Task prompt –
In the listing below, find the line containing "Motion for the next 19" and the line containing "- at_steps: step". Repeat exactly those two lines and every line between them.

Supplied records –
►

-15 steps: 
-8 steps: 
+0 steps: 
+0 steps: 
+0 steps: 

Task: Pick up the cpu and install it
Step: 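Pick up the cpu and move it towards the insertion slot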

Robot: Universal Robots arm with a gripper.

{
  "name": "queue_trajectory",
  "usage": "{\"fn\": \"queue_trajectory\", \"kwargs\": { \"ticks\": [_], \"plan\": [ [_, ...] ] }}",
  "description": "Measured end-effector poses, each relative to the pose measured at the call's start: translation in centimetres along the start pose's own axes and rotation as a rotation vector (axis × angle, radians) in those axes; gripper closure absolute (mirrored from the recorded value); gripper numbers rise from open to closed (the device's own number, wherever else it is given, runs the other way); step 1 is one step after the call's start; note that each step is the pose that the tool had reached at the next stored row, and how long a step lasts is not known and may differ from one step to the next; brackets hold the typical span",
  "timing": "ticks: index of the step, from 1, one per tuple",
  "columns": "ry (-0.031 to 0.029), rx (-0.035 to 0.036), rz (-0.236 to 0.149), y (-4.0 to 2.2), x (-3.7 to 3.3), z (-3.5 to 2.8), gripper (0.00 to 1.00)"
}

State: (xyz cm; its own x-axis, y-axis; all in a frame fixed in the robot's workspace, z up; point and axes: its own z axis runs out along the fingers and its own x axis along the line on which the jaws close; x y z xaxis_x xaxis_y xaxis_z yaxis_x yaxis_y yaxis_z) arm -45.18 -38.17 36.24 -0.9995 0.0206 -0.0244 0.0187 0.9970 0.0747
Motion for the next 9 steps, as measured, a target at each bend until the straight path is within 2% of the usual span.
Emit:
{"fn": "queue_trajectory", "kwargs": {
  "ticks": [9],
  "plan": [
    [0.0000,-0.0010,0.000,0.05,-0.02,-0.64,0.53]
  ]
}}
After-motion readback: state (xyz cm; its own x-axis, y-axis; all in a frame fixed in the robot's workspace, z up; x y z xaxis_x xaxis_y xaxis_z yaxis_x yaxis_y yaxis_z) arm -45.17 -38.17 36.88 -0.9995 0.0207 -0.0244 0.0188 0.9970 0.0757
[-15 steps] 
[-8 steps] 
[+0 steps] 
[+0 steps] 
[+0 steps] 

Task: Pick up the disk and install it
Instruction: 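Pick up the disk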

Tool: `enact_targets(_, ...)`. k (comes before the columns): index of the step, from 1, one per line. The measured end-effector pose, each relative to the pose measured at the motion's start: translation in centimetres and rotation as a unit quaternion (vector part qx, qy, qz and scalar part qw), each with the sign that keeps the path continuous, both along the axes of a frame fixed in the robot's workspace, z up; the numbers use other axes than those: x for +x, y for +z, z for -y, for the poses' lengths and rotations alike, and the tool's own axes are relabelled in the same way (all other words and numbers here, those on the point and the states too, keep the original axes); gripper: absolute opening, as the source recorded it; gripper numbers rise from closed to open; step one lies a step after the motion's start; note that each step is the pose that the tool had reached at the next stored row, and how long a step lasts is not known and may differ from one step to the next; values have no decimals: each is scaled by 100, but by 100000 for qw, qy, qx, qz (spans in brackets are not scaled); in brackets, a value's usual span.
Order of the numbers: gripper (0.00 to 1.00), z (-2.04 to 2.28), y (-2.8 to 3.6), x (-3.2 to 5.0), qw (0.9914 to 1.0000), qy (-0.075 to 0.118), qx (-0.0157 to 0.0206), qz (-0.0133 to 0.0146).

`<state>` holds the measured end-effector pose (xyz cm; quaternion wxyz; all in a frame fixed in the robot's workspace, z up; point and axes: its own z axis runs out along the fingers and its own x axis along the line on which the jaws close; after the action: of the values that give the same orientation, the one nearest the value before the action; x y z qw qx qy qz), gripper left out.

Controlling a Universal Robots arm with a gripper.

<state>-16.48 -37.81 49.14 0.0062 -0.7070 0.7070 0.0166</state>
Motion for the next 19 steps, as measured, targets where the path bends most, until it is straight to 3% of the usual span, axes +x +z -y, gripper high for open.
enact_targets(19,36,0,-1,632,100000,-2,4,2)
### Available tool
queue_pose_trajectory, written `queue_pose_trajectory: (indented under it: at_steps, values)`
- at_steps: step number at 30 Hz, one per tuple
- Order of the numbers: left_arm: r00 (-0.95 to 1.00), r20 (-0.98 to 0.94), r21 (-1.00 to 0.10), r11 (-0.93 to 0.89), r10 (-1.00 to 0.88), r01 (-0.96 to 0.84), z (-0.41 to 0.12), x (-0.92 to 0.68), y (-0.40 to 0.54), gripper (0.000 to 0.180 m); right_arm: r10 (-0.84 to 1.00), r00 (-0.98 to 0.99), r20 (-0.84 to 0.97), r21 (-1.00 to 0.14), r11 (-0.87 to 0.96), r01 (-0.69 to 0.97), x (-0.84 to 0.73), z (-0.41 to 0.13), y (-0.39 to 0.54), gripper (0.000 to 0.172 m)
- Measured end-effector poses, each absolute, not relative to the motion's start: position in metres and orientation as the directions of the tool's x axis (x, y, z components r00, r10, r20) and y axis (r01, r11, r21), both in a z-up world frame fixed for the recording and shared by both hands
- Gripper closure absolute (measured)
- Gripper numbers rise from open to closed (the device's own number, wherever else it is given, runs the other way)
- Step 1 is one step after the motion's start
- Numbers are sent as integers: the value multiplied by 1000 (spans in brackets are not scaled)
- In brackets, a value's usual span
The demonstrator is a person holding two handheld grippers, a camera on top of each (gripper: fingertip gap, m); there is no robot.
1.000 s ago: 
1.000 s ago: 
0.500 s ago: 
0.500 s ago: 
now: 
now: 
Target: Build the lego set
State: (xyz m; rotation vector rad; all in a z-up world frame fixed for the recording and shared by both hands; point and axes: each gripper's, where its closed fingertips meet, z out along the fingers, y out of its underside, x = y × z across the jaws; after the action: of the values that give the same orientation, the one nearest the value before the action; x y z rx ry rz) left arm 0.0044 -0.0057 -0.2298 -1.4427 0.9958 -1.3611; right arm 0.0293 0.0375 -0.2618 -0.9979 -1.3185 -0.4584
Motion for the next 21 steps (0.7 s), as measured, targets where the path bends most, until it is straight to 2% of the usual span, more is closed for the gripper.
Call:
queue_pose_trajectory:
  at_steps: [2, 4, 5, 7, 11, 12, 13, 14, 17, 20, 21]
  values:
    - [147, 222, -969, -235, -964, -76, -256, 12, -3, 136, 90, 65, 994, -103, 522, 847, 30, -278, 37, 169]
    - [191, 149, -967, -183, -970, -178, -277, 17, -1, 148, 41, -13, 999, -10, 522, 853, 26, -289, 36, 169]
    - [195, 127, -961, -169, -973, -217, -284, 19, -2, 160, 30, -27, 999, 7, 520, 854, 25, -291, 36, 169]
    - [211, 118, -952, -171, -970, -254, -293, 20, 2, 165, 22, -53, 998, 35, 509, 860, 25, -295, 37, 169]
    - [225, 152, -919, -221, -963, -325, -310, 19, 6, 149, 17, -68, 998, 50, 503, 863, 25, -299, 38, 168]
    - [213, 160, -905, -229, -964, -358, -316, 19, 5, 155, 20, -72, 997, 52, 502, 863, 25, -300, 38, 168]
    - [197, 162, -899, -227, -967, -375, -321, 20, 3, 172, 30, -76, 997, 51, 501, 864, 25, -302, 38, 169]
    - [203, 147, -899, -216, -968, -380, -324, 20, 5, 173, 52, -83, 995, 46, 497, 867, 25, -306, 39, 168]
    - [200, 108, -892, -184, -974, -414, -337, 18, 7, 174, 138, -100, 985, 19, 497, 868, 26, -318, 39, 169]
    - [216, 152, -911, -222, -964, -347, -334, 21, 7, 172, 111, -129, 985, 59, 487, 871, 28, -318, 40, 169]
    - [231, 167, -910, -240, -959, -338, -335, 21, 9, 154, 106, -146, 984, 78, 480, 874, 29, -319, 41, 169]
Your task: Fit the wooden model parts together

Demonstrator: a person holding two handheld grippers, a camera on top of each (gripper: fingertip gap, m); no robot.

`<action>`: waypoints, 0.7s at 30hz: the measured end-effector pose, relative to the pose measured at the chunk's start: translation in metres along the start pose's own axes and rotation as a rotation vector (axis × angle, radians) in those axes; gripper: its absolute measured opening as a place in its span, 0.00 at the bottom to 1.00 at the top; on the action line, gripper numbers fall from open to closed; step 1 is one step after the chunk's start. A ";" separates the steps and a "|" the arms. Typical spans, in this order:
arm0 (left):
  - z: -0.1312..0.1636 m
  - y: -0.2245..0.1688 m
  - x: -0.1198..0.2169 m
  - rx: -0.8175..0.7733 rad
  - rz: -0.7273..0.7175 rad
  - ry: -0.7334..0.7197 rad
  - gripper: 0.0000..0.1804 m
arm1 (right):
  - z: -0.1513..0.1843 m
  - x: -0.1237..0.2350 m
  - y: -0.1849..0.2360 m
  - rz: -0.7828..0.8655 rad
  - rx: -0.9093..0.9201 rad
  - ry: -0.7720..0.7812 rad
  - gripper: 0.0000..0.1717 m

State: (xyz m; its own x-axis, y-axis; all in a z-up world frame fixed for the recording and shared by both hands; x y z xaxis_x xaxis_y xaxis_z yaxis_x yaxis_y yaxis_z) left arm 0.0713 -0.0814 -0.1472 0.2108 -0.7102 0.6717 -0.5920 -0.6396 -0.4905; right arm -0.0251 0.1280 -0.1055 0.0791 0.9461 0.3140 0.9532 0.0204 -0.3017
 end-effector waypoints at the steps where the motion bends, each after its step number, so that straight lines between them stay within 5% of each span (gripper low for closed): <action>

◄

Solution to the exercise –
Motion for the next 19 steps, as measured, targets where the path bends most, until it is straight to 3% of the usual span, axes +x +z -y, gripper high for open.
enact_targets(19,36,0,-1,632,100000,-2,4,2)
### Available tool
queue_pose_trajectory, written `queue_pose_trajectory: (indented under it: at_steps, values)`
- at_steps: step number at 30 Hz, one per tuple

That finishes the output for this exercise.